Please transcribe the data below exactly. Leave the pictures out.

** Opening Data extract block **

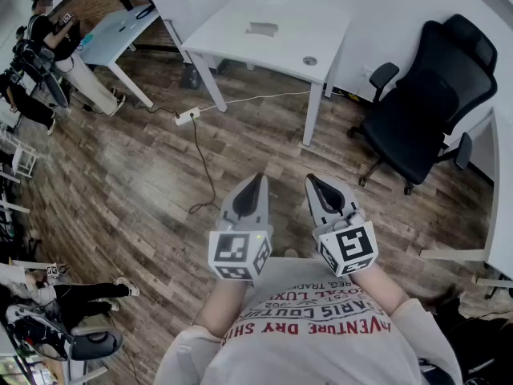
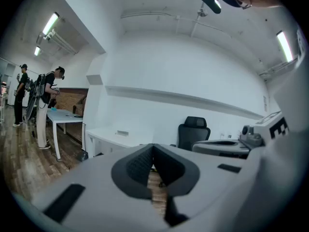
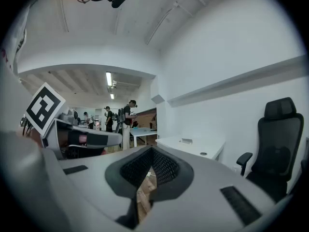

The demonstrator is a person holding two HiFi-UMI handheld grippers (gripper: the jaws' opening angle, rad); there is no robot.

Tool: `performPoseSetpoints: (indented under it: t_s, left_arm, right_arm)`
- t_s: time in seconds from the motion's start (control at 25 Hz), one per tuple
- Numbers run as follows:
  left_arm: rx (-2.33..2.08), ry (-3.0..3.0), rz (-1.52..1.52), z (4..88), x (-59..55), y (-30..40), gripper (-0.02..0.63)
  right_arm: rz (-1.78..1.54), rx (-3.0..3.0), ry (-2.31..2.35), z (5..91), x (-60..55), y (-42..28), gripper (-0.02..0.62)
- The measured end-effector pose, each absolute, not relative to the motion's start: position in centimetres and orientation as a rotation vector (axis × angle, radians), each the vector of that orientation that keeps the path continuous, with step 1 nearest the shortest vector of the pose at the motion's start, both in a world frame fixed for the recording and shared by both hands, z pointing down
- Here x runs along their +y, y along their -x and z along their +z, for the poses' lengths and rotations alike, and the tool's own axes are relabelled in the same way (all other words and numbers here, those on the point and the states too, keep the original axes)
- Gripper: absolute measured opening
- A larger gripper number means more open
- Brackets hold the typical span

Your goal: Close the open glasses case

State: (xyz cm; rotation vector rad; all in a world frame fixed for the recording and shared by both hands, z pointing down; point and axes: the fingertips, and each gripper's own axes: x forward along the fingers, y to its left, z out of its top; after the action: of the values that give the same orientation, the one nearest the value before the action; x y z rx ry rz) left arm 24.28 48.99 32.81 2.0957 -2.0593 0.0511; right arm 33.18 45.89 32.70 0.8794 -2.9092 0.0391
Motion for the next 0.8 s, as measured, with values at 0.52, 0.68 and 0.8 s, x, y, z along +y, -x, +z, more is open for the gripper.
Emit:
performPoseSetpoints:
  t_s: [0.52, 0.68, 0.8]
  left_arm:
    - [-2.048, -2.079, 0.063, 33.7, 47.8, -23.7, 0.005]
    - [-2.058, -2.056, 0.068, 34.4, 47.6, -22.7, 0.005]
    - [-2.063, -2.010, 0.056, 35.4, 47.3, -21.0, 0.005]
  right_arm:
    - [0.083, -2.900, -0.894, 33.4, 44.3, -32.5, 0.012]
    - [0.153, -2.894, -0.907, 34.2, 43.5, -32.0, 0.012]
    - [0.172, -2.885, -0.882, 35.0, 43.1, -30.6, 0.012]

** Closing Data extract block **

(Written response):
The demonstrator is a person holding two HiFi-UMI handheld grippers (gripper: the jaws' opening angle, rad); there is no robot.

Tool: `performPoseSetpoints: (indented under it: t_s, left_arm, right_arm)`
- t_s: time in seconds from the motion's start (control at 25 Hz), one per tuple
- Numbers run as follows:
  left_arm: rx (-2.33..2.08), ry (-3.0..3.0), rz (-1.52..1.52), z (4..88), x (-59..55), y (-30..40), gripper (-0.02..0.63)
  right_arm: rz (-1.78..1.54), rx (-3.0..3.0), ry (-2.31..2.35), z (5..91), x (-60..55), y (-42..28), gripper (-0.02..0.62)
- The measured end-effector pose, each absolute, not relative to the motion's start: position in centimetres and orientation as a rotation vector (axis × angle, radians), each the vector of that orientation that keeps the path continuous, with step 1 nearest the shortest vector of the pose at the motion's start, both in a world frame fixed for the recording and shared by both hands, z pointing down
- Here x runs along their +y, y along their -x and z along their +z, for the poses' lengths and rotations alike, and the tool's own axes are relabelled in the same way (all other words and numbers here, those on the point and the states too, keep the original axes)
- Gripper: absolute measured opening
- A larger gripper number means more open
- Brackets hold the typical span

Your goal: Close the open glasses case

State: (xyz cm; rotation vector rad; all in a world frame fixed for the recording and shared by both hands, z pointing down; point and axes: the fingertips, and each gripper's own axes: x forward along the fingers, y to its left, z out of its top; after the action: of the values that give the same orientation, the one nearest the value before the action; x y z rx ry rz) left arm 24.28 48.99 32.81 2.0957 -2.0593 0.0511; right arm 33.18 45.89 32.70 0.8794 -2.9092 0.0391
Motion for the next 0.8 s, as measured, with values at 0.52, 0.68 and 0.8 s, x, y, z along +y, -x, +z, more is open for the gripper.
Emit:
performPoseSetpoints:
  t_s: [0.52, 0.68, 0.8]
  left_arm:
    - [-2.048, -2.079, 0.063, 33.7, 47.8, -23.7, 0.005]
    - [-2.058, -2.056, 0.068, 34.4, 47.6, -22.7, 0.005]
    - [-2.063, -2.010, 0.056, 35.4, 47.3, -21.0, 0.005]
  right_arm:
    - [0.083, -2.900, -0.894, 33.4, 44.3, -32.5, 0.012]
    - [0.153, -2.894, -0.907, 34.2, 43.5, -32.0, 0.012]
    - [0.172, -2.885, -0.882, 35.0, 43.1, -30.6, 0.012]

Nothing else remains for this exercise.